A Data Augmentation Methodology to Reduce the Class Imbalance in Histopathology Images

J Imaging Inform Med. 2024 Mar 14. doi: 10.1007/s10278-024-01018-9. Online ahead of print.

Abstract

Deep learning techniques have recently yielded remarkable results across various fields. However, the quality of these results depends heavily on the quality and quantity of data used during the training phase. One common issue in multi-class and multi-label classification is class imbalance, where one or several classes make up a substantial portion of the total instances. This imbalance causes the neural network to prioritize features of the majority classes during training, as their detection leads to higher scores. In the context of object detection, two types of imbalance can be identified: (1) an imbalance between the space occupied by the foreground and background and (2) an imbalance in the number of instances for each class. This paper aims to address the second type of imbalance without exacerbating the first. To achieve this, we propose a modification of the copy-paste data augmentation technique, combined with weight-balancing methods in the loss function.
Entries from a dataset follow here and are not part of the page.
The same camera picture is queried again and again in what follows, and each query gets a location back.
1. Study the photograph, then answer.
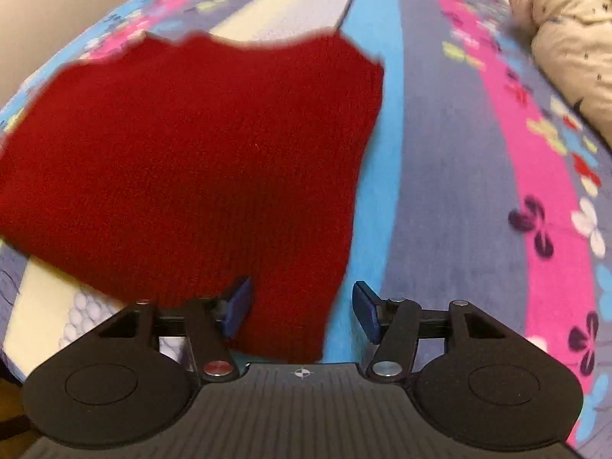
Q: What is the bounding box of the red knit sweater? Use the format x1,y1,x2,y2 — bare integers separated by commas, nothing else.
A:
1,31,384,363

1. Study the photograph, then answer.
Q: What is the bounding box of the floral striped bed sheet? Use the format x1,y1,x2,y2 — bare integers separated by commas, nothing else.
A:
0,0,612,455

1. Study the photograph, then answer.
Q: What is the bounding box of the cream star-print duvet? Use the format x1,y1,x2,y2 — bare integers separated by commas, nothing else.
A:
508,0,611,142

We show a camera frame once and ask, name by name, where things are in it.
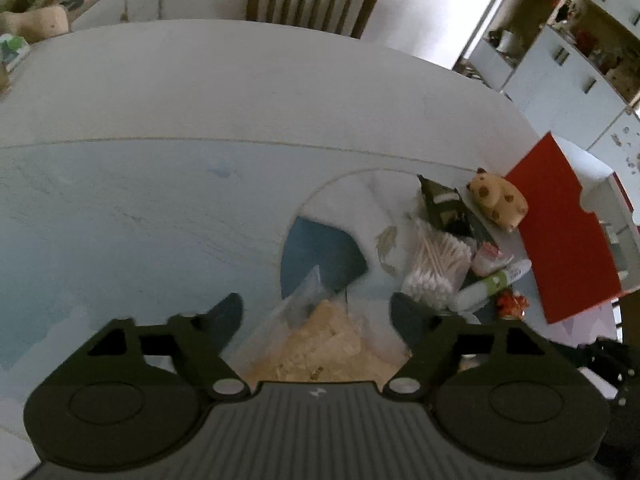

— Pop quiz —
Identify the cotton swabs bag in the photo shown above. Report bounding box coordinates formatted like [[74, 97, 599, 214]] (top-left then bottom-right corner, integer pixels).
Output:
[[401, 219, 473, 310]]

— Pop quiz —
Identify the beige plush on sideboard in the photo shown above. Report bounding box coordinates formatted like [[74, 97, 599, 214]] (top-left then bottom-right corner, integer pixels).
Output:
[[1, 6, 70, 44]]

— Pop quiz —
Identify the white wall cabinet unit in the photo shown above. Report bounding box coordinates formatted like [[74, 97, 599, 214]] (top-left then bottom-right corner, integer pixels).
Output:
[[465, 0, 639, 193]]

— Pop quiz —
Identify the dark foil packet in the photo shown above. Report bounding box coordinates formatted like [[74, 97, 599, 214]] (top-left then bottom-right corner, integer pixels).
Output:
[[418, 174, 473, 238]]

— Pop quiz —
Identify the tan spotted plush toy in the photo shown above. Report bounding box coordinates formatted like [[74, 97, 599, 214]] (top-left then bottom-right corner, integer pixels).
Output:
[[466, 168, 528, 233]]

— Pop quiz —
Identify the small pink white tube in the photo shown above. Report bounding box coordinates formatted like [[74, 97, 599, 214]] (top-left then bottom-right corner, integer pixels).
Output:
[[471, 242, 514, 278]]

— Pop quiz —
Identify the red orange keychain toy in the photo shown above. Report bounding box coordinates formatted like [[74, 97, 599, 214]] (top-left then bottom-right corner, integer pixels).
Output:
[[496, 289, 529, 320]]

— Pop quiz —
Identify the red cardboard shoe box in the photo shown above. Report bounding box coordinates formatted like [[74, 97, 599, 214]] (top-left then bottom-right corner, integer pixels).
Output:
[[506, 133, 639, 324]]

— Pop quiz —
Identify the green white tube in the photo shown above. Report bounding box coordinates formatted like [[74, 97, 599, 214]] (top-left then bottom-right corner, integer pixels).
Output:
[[448, 259, 533, 313]]

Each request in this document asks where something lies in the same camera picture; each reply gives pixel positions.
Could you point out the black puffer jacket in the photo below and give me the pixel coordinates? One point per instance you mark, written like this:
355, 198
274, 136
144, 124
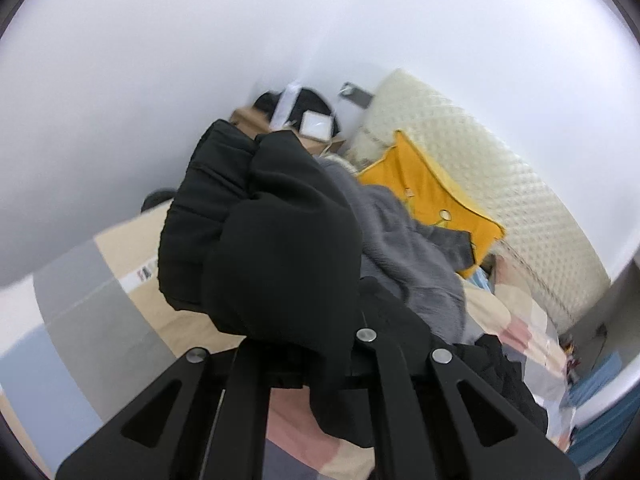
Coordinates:
260, 239

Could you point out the grey fleece garment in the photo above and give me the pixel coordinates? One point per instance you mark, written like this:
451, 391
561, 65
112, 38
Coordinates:
418, 263

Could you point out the blue striped pillow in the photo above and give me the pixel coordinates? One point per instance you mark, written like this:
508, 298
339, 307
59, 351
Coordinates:
594, 381

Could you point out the white square box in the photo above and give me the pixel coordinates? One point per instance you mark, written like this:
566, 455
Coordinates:
316, 126

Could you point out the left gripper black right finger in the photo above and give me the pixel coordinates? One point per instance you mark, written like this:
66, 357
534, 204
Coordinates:
446, 422

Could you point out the cream quilted headboard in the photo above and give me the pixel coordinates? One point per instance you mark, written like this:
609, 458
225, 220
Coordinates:
542, 237

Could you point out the patchwork pastel bed quilt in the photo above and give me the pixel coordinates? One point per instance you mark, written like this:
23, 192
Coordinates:
84, 335

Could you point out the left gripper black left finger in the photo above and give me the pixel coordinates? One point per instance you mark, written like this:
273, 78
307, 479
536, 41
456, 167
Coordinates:
205, 417

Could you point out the yellow cushion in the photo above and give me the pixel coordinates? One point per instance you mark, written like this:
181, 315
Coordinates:
432, 197

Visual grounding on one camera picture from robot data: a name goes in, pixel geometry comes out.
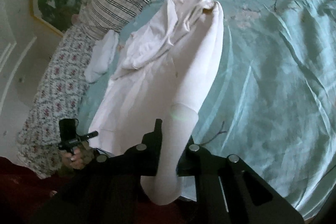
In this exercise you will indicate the large white garment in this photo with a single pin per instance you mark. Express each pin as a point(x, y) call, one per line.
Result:
point(165, 71)

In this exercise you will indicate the teal floral bed sheet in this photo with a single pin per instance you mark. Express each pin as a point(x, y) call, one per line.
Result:
point(272, 103)

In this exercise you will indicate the person's left hand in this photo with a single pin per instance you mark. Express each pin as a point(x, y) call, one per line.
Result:
point(81, 156)

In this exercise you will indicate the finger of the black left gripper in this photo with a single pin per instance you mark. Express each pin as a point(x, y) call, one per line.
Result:
point(88, 136)
point(67, 129)

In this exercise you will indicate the small folded white cloth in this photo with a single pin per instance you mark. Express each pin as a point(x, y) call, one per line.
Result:
point(102, 56)

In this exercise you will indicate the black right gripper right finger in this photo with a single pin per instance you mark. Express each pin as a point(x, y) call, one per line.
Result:
point(229, 191)

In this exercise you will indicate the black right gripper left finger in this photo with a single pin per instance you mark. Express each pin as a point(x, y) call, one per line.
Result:
point(118, 194)

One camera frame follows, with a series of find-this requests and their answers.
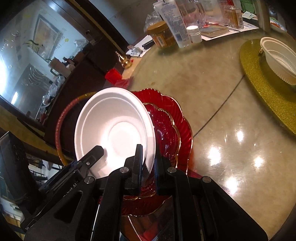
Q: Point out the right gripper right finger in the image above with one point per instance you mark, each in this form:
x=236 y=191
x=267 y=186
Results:
x=202 y=210

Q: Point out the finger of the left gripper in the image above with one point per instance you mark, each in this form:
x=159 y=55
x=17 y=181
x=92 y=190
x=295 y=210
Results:
x=83 y=166

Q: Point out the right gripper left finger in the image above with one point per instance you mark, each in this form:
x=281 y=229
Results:
x=105 y=199

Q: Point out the large white foam bowl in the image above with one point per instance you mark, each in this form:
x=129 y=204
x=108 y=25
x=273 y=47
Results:
x=115 y=119

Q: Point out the large beige plastic bowl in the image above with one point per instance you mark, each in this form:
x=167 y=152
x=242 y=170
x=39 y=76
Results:
x=280 y=58

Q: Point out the red wedding plate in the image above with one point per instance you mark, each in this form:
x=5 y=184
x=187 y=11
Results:
x=146 y=206

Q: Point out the red gold round chair back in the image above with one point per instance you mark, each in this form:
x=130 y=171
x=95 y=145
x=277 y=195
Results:
x=65 y=128

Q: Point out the small red cup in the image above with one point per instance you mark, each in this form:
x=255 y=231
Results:
x=113 y=76

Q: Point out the gold bell ornament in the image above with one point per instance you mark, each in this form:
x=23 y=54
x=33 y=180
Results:
x=124 y=61

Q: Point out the gold glitter turntable mat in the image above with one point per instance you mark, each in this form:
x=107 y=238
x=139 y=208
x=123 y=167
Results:
x=274 y=93

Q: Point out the brown lidded jar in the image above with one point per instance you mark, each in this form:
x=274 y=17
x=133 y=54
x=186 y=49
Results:
x=161 y=35

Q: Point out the small white pill bottle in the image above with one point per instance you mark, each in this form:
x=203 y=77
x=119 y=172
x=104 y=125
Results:
x=194 y=33

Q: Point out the old book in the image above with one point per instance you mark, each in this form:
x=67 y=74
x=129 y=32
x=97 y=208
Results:
x=211 y=30

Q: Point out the white tube bottle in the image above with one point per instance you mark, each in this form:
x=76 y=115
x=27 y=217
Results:
x=170 y=13

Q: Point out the glass pitcher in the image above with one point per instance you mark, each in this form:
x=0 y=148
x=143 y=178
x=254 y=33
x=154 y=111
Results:
x=194 y=14

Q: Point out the white paper sheet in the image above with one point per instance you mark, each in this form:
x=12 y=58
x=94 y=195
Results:
x=247 y=27

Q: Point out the liquor bottle in clear box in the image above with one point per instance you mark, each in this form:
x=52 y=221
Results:
x=232 y=15

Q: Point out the blue white food dish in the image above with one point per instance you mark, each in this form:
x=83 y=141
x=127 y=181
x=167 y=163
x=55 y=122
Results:
x=277 y=26

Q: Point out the steel thermos flask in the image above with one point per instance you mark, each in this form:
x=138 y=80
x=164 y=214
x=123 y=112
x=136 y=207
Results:
x=262 y=15

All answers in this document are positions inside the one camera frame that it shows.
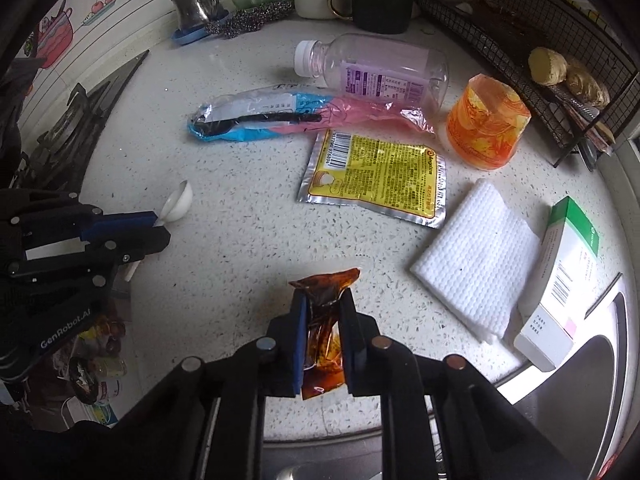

This strategy was specifically tailored to improve the performance in datasets with a high instance density, where instance overlap could be detrimental. To validate our methodology, we applied it to a highly unbalanced dataset focused on nuclei detection. The results show that this hybrid approach improves the classification of minority classes without significantly compromising the performance of majority classes.

Keywords: Class imbalance; Data imbalance; Deep learning; Nuclei detection.